PROBLEM
Set down again exactly the lines of the listing below that fall between the line holding "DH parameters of" and the line holding "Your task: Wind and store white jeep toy", inclusive.

THE DATA
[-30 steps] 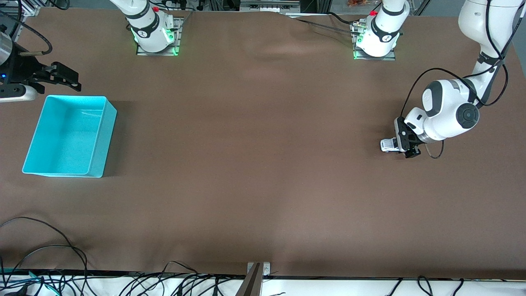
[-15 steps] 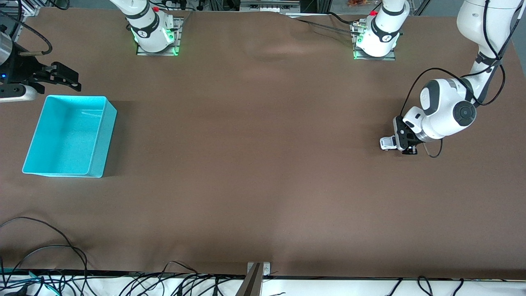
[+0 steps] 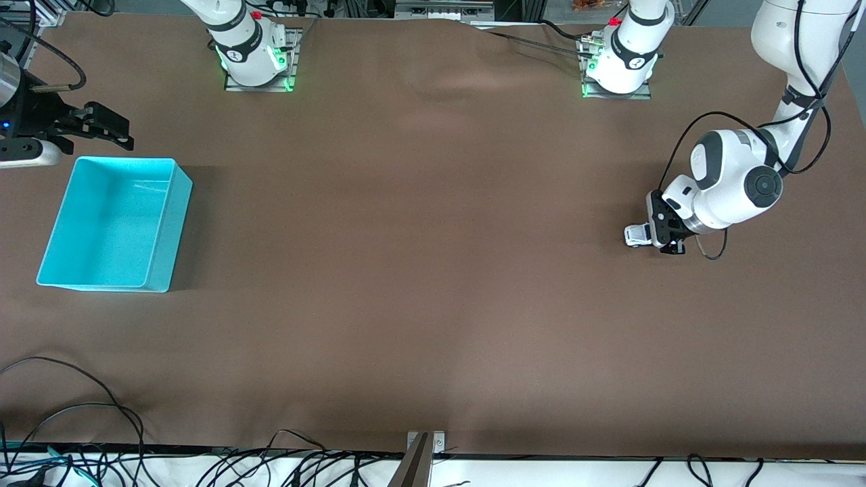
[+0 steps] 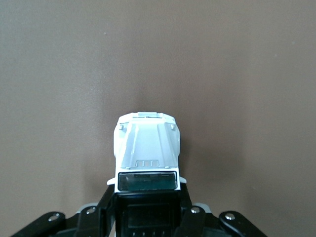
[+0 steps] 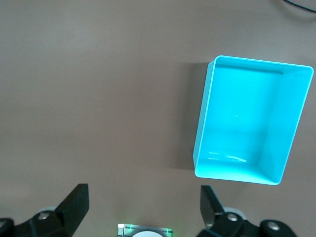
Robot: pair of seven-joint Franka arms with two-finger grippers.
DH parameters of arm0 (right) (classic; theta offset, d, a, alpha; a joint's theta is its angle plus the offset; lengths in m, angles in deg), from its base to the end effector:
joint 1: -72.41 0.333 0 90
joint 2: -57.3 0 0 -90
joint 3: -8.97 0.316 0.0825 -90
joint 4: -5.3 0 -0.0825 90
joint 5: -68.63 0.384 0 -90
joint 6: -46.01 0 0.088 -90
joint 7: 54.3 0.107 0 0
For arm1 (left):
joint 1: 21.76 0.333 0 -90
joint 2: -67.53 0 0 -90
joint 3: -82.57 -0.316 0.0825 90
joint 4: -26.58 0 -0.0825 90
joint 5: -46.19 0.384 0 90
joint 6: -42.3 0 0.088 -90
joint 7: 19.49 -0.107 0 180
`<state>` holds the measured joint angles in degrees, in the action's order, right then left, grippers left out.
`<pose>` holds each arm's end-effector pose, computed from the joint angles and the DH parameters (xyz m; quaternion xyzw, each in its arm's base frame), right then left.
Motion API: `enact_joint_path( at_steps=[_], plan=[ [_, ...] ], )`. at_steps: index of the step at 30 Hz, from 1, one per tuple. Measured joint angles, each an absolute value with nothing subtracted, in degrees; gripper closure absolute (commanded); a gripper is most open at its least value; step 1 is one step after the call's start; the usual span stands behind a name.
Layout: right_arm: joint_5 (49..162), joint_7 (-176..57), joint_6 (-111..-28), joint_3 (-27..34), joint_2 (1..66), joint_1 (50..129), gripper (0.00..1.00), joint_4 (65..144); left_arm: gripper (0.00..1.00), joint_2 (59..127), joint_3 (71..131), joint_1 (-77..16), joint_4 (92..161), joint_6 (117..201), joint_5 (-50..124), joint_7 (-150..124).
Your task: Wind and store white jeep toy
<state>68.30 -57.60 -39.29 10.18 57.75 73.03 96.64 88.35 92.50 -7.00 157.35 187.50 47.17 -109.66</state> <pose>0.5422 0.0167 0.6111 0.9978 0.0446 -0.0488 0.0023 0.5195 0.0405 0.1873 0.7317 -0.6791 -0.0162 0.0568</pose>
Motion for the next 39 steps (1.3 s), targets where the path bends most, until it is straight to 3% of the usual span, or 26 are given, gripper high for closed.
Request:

EXERCISE ANSWER
DH parameters of arm0 (right) (classic; theta offset, d, a, alpha; a joint's theta is its angle plus the offset; lengths in m, angles in deg), from its base to the end effector:
joint 1: -72.41 0.333 0 90
joint 2: -57.3 0 0 -90
joint 3: -8.97 0.316 0.0825 -90
joint 4: -5.3 0 -0.0825 90
joint 5: -68.63 0.384 0 -90
joint 6: -46.01 0 0.088 -90
joint 7: 54.3 0.107 0 0
For arm1 (left):
joint 1: 21.76 0.333 0 -90
joint 2: -67.53 0 0 -90
joint 3: -82.57 -0.316 0.0825 90
joint 4: -26.58 0 -0.0825 90
joint 5: -46.19 0.384 0 90
joint 6: -42.3 0 0.088 -90
joint 7: 19.49 -0.107 0 180
`<state>` holds the measured joint angles in degrees, in the action's order, right then left, grippers left out.
`<pose>` holds each arm's end-effector pose, computed from the joint angles and the DH parameters (xyz m; quaternion xyzw, each in its arm's base frame), right then left.
Motion API: `enact_joint_path( at_steps=[_], plan=[ [_, ...] ], )`. at_steps: index of the step at 30 Hz, from 1, one per tuple. Measured joint angles, each an absolute value with nothing subtracted, in degrees; gripper closure absolute (commanded); a gripper is most open at its least value; step 1 is one step after the call's start; the usual span stands behind a name.
Layout: right_arm: joint_5 (49..162), joint_7 (-176..57), joint_6 (-111..-28), joint_3 (-27..34), joint_2 (1..66), joint_1 (50..129), gripper (0.00..1.00), joint_4 (65..144); left_arm: gripper (0.00..1.00), joint_2 (59..127), joint_3 (71..131), joint_1 (-77..16), joint_4 (92..161), joint_6 (117..201), joint_5 (-50..124), joint_7 (-150..124).
Your task: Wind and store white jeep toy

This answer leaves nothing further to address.